## Aim of the exercise:
Could you set down, exactly as they stand, only the lines from the one containing "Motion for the" through the end of the listing?

^^^^^^^^

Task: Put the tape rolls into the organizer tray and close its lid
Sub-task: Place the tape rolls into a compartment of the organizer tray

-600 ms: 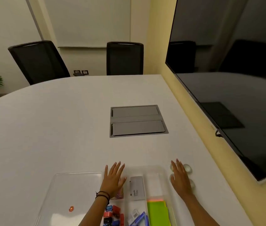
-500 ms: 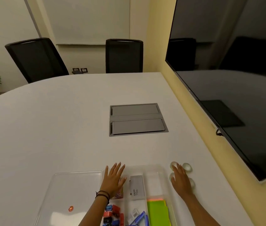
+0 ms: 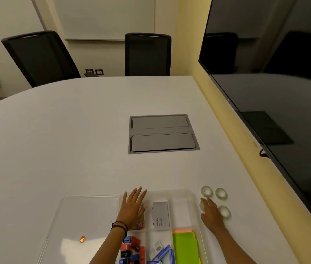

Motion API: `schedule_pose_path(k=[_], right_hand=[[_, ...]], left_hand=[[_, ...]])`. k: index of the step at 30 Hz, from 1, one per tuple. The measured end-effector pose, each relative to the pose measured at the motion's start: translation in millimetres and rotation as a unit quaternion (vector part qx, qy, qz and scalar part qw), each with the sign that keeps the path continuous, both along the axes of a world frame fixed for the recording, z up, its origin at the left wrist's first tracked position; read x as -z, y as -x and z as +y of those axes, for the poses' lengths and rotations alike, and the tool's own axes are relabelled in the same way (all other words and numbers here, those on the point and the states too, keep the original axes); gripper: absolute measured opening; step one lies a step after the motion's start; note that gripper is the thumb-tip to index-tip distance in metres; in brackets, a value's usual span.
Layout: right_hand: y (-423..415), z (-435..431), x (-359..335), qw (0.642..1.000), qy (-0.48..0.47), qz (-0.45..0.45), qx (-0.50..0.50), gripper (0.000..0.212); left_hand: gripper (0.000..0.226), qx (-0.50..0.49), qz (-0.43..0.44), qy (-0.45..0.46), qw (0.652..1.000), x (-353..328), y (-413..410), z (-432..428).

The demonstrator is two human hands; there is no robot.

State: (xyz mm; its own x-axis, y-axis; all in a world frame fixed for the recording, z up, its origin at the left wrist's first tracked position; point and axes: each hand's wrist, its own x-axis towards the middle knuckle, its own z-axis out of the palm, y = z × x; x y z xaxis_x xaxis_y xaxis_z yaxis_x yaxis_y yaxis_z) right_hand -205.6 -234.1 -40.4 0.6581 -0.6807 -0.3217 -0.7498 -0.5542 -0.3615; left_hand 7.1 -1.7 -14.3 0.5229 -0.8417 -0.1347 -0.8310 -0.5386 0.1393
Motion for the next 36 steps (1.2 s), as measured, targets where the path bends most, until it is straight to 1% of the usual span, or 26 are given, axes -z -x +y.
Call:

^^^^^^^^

## Answer for the task:
Motion for the next 36 steps (1.2 s), as measured, targets where the path bends most, until it is straight to 1% of the usual span, or 26 are given, axes -z -x +y.
Call:

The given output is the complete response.